Exercise directions:
Your answer must match the entries below word for word.

START Source data

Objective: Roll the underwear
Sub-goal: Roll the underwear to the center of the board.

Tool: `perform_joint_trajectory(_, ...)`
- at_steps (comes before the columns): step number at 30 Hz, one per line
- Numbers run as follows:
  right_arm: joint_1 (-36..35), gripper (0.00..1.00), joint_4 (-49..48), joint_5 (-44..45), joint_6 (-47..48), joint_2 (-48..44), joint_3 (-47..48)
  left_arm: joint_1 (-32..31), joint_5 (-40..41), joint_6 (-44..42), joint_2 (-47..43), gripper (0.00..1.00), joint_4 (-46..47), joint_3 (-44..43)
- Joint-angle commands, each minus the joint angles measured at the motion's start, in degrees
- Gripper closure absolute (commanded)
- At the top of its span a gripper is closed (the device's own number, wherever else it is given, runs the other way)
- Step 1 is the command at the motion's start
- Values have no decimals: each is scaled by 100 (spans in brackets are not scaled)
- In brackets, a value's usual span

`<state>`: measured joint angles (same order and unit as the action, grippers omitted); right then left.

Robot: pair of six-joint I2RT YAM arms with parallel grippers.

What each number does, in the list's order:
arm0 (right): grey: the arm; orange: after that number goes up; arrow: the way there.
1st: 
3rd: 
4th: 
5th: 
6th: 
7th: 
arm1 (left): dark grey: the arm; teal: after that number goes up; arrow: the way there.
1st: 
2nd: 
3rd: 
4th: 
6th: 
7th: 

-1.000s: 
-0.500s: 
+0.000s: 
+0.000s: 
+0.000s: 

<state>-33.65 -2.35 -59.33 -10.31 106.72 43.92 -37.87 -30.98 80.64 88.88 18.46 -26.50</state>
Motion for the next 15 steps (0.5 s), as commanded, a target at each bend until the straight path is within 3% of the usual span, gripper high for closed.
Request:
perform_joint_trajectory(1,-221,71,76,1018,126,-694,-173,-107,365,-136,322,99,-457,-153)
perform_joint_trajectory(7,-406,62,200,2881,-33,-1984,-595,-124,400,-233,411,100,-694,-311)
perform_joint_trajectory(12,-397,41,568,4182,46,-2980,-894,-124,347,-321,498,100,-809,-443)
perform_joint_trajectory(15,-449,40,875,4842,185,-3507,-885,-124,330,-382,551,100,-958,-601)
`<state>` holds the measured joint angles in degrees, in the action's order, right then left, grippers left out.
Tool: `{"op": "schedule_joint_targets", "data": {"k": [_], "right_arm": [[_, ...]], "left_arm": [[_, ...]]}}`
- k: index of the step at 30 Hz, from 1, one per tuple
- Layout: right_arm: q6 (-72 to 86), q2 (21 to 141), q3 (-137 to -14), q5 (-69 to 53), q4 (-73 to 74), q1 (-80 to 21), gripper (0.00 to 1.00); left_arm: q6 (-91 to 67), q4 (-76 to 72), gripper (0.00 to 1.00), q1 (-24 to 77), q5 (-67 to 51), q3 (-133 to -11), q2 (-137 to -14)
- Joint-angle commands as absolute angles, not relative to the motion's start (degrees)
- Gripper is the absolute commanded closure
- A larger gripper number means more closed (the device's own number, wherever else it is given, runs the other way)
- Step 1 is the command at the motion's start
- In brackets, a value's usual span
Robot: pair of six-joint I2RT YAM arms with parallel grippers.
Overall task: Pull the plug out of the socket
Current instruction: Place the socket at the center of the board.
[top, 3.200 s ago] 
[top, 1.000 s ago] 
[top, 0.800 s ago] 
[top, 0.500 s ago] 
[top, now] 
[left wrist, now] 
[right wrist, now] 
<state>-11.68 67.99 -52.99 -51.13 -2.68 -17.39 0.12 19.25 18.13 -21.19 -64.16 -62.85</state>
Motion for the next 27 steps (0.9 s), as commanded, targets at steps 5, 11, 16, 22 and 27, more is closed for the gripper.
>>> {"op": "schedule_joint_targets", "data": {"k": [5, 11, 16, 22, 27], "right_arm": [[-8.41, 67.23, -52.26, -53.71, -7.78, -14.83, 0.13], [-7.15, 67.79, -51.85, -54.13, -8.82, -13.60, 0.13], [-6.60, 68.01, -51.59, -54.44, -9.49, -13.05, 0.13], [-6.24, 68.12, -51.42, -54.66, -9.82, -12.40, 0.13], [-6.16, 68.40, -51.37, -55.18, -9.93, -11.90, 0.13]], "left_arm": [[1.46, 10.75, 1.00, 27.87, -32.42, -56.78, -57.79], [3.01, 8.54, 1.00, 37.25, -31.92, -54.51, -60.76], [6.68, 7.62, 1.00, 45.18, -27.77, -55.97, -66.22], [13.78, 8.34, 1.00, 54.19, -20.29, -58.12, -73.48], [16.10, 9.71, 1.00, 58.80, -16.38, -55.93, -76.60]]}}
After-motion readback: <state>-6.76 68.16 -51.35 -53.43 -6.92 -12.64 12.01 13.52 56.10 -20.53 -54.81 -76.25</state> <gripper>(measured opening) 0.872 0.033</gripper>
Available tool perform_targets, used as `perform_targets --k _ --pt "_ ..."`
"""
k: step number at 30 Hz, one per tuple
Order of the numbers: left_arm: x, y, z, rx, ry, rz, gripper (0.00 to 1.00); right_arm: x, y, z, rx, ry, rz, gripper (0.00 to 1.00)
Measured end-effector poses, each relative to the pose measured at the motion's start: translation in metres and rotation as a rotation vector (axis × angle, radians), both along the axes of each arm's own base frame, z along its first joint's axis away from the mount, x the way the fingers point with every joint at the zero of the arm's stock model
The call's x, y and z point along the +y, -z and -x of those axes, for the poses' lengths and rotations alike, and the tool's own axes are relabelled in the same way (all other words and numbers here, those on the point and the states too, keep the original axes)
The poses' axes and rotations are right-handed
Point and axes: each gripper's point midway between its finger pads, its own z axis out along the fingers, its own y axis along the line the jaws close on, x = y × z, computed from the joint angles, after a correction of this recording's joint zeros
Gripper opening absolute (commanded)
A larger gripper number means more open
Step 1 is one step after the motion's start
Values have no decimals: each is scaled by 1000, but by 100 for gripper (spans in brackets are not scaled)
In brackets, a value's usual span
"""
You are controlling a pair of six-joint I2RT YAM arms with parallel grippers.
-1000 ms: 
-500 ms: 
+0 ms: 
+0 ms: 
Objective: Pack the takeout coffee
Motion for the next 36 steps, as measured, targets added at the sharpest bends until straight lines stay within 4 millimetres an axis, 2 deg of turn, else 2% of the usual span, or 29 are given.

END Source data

Task result:
Objective: Roll the underwear
Sub-goal: Roll the underwear to the center of the board.

Tool: `perform_joint_trajectory(_, ...)`
- at_steps (comes before the columns): step number at 30 Hz, one per line
- Numbers run as follows:
  right_arm: joint_1 (-36..35), gripper (0.00..1.00), joint_4 (-49..48), joint_5 (-44..45), joint_6 (-47..48), joint_2 (-48..44), joint_3 (-47..48)
  left_arm: joint_1 (-32..31), joint_5 (-40..41), joint_6 (-44..42), joint_2 (-47..43), gripper (0.00..1.00), joint_4 (-46..47), joint_3 (-44..43)
- Joint-angle commands, each minus the joint angles measured at the motion's start, in degrees
- Gripper closure absolute (commanded)
- At the top of its span a gripper is closed (the device's own number, wherever else it is given, runs the other way)
- Step 1 is the command at the motion's start
- Values have no decimals: each is scaled by 100 (spans in brackets are not scaled)
- In brackets, a value's usual span

`<state>`: measured joint angles (same order and unit as the action, grippers omitted); right then left.

Robot: pair of six-joint I2RT YAM arms with parallel grippers.

What each number does, in the list's order:
arm0 (right): grey: the arm; orange: after that number goes up; arrow: the way there.
1st: 
3rd: 
4th: 
5th: 
6th: 
7th: 
arm1 (left): dark grey: the arm; teal: after that number goes up; arrow: the way there.
1st: 
2nd: 
3rd: 
4th: 
6th: 
7th: 

-1.000s: 
-0.500s: 
+0.000s: 
+0.000s: 
+0.000s: 

<state>-33.65 -2.35 -59.33 -10.31 106.72 43.92 -37.87 -30.98 80.64 88.88 18.46 -26.50</state>
Motion for the next 15 steps (0.5 s), as commanded, a target at each bend until the straight path is within 3% of the usual span, gripper high for closed.
Request:
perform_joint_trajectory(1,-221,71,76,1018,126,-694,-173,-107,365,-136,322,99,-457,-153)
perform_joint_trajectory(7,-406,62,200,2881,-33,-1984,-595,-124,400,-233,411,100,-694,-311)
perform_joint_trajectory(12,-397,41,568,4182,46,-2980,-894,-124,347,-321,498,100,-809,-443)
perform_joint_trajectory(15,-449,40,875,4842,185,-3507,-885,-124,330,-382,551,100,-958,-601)
`<state>` holds the measured joint angles in degrees, in the action's order, right then left, grippers left out.
Tool: `{"op": "schedule_joint_targets", "data": {"k": [_], "right_arm": [[_, ...]], "left_arm": [[_, ...]]}}`
- k: index of the step at 30 Hz, from 1, one per tuple
- Layout: right_arm: q6 (-72 to 86), q2 (21 to 141), q3 (-137 to -14), q5 (-69 to 53), q4 (-73 to 74), q1 (-80 to 21), gripper (0.00 to 1.00); left_arm: q6 (-91 to 67), q4 (-76 to 72), gripper (0.00 to 1.00), q1 (-24 to 77), q5 (-67 to 51), q3 (-133 to -11), q2 (-137 to -14)
- Joint-angle commands as absolute angles, not relative to the motion's start (degrees)
- Gripper is the absolute commanded closure
- A larger gripper number means more closed (the device's own number, wherever else it is given, runs the other way)
- Step 1 is the command at the motion's start
- In brackets, a value's usual span
Robot: pair of six-joint I2RT YAM arms with parallel grippers.
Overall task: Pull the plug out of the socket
Current instruction: Place the socket at the center of the board.
[top, 3.200 s ago] 
[top, 1.000 s ago] 
[top, 0.800 s ago] 
[top, 0.500 s ago] 
[top, now] 
[left wrist, now] 
[right wrist, now] 
<state>-11.68 67.99 -52.99 -51.13 -2.68 -17.39 0.12 19.25 18.13 -21.19 -64.16 -62.85</state>
Motion for the next 27 steps (0.9 s), as commanded, targets at steps 5, 11, 16, 22 and 27, more is closed for the gripper.
>>> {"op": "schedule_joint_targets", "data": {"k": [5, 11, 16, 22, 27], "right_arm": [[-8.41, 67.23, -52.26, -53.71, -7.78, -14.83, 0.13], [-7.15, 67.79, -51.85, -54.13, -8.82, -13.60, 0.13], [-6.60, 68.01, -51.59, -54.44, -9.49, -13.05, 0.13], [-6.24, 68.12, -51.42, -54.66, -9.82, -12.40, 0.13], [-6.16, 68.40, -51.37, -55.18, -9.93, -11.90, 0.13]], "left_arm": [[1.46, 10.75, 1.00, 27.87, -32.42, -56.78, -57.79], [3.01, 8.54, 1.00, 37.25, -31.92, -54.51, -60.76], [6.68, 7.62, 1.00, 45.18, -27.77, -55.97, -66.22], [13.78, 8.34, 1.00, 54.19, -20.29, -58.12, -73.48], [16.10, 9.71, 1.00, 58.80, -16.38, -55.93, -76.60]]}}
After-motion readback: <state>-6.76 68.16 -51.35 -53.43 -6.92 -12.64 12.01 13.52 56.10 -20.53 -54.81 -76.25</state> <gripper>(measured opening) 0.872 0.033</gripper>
Available tool perform_targets, used as `perform_targets --k _ --pt "_ ..."`
"""
k: step number at 30 Hz, one per tuple
Order of the numbers: left_arm: x, y, z, rx, ry, rz, gripper (0.00 to 1.00); right_arm: x, y, z, rx, ry, rz, gripper (0.00 to 1.00)
Measured end-effector poses, each relative to the pose measured at the motion's start: translation in metres and rotation as a rotation vector (axis × angle, radians), both along the axes of each arm's own base frame, z along its first joint's axis away from the mount, x the way the fingers point with every joint at the zero of the arm's stock model
The call's x, y and z point along the +y, -z and -x of those axes, for the poses' lengths and rotations alike, and the tool's own axes are relabelled in the same way (all other words and numbers here, those on the point and the states too, keep the original axes)
The poses' axes and rotations are right-handed
Point and axes: each gripper's point midway between its finger pads, its own z axis out along the fingers, its own y axis along the line the jaws close on, x = y × z, computed from the joint angles, after a correction of this recording's joint zeros
Gripper opening absolute (commanded)
A larger gripper number means more open
Step 1 is one step after the motion's start
Values have no decimals: each is scaled by 1000, but by 100 for gripper (spans in brackets are not scaled)
In brackets, a value's usual span
"""
You are controlling a pair of six-joint I2RT YAM arms with parallel grippers.
-1000 ms: 
-500 ms: 
+0 ms: 
+0 ms: 
Objective: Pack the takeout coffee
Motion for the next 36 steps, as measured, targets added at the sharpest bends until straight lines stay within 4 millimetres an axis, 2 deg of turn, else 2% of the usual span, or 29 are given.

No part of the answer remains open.